Le crocodile peut-il ralentir le développement de la maladie d'Alzheimer? Voici la recherche

JAKARTA - Une nouvelle recherche a révélé que la langue culturelle a le potentiel d’inhiber le développement de la maladie d’Alzheimer. L’Alzheimer est une condition dégenartif du cerveau qui provoque une baisse de la fonction dans de nombreux aspects.

Le potentiel de l'aloe vera pour l'Alzheimer a été découvert dans une étude basée sur des simulations informatiques, qui a montré que les composés naturels contenus dans l'aloe vera peuvent interagir avec des enzymes qui jouent un rôle dans la perte de mémoire.

Citant Science Daily, mardi 10 février 2026, l’étude a examiné la teneur en produits chimiques de l’aloe vera, connu depuis longtemps comme une plante de soin de la peau. Les chercheurs ont examiné les interactions entre ces substances et les processus biologiques associeśes à la maladie d’Alzheimer.

L'accent est mis sur deux enzymes importantes, à savoir l'acétylcholinesterase (AChE) et la butyrylcholinesterase (BChE). Ces deux enzymes décomposent l'acétylcholine, une substance chimique cérébrale qui aide les cellules nerveuses à communiquer entre elles.

Chez les personnes atteintes d'Alzheimer, les niveaux d'acétylcholine sont déjà en baisse. Si AChE et BChE sont trop actifs, les troubles de la mémoire et de la pensée peuvent s'aggraver.

Parmi les nombreuses substances analysées dans le contenu de la feuille de palmier à feuilles étroites, le bêta-stérol est jugé le plus prometteur. Ce composé montre une liaison forte et stable avec les deux enzymes dans une simulation informatique.

« Nous avons découvert que le bêta-stérol a une capacité d’attachement forte et stable à l’enzyme impliquée dans la maladie d’Alzheimer », a déclaré le principal auteur de l’étude, Meriem Khedraoui.

Cette forte association indique le potentiel du bêta-silostérol pour aider à maintenir les niveaux d'acétylcholine dans le cerveau. Les résultats de l'analyse ont également montré que le bêta-silostérol a un bon profil de sécurité.

On estime que les composés peuvent être bien absorbés par le corps et présentent un risque d'effets secondaires faible à certaines doses.

« La combinaison de l’efficacité et d’un bon profil de sécurité rend cette substance digne d’être étudiée plus avant », a déclaré l’un des chercheurs, Samir Chtita.

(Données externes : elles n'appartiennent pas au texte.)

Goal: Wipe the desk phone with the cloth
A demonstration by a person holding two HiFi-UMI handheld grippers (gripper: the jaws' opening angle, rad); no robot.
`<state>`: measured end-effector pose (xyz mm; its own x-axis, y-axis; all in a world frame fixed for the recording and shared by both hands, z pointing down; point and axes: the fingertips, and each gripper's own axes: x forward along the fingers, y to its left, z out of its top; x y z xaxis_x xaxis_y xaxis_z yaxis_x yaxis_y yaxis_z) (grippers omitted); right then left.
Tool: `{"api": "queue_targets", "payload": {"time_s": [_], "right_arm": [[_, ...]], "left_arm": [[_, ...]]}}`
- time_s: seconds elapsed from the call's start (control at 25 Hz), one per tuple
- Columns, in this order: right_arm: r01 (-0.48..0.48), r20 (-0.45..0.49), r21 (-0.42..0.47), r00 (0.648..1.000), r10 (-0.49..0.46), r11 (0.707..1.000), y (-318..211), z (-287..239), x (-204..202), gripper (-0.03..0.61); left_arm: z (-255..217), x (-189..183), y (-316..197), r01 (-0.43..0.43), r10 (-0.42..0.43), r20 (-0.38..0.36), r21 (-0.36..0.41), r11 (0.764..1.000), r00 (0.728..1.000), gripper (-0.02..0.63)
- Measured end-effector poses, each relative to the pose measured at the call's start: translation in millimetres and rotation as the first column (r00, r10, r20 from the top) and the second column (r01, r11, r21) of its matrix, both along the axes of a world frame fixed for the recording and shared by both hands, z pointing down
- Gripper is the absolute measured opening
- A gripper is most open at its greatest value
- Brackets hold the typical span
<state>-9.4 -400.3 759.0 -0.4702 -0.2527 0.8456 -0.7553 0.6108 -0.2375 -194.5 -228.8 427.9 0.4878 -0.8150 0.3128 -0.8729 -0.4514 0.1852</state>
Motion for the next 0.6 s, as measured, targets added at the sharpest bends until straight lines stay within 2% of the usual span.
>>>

Cependant, les résultats de cette recherche ne peuvent pas servir de base au traitement de la maladie d’Alzheimer. L’étude doit être poursuivie par des essais cliniques et des essais cliniques chez l’homme, afin de garantir davantage ses avantages et son sécurité.

Cela dit, cette recherche donne de nouveaux espoirs dans le développement de thérapies de la maladie d'Alzheimer basées sur des plantes naturelles. En particulier, en raison des limitations des options de traitement actuelles.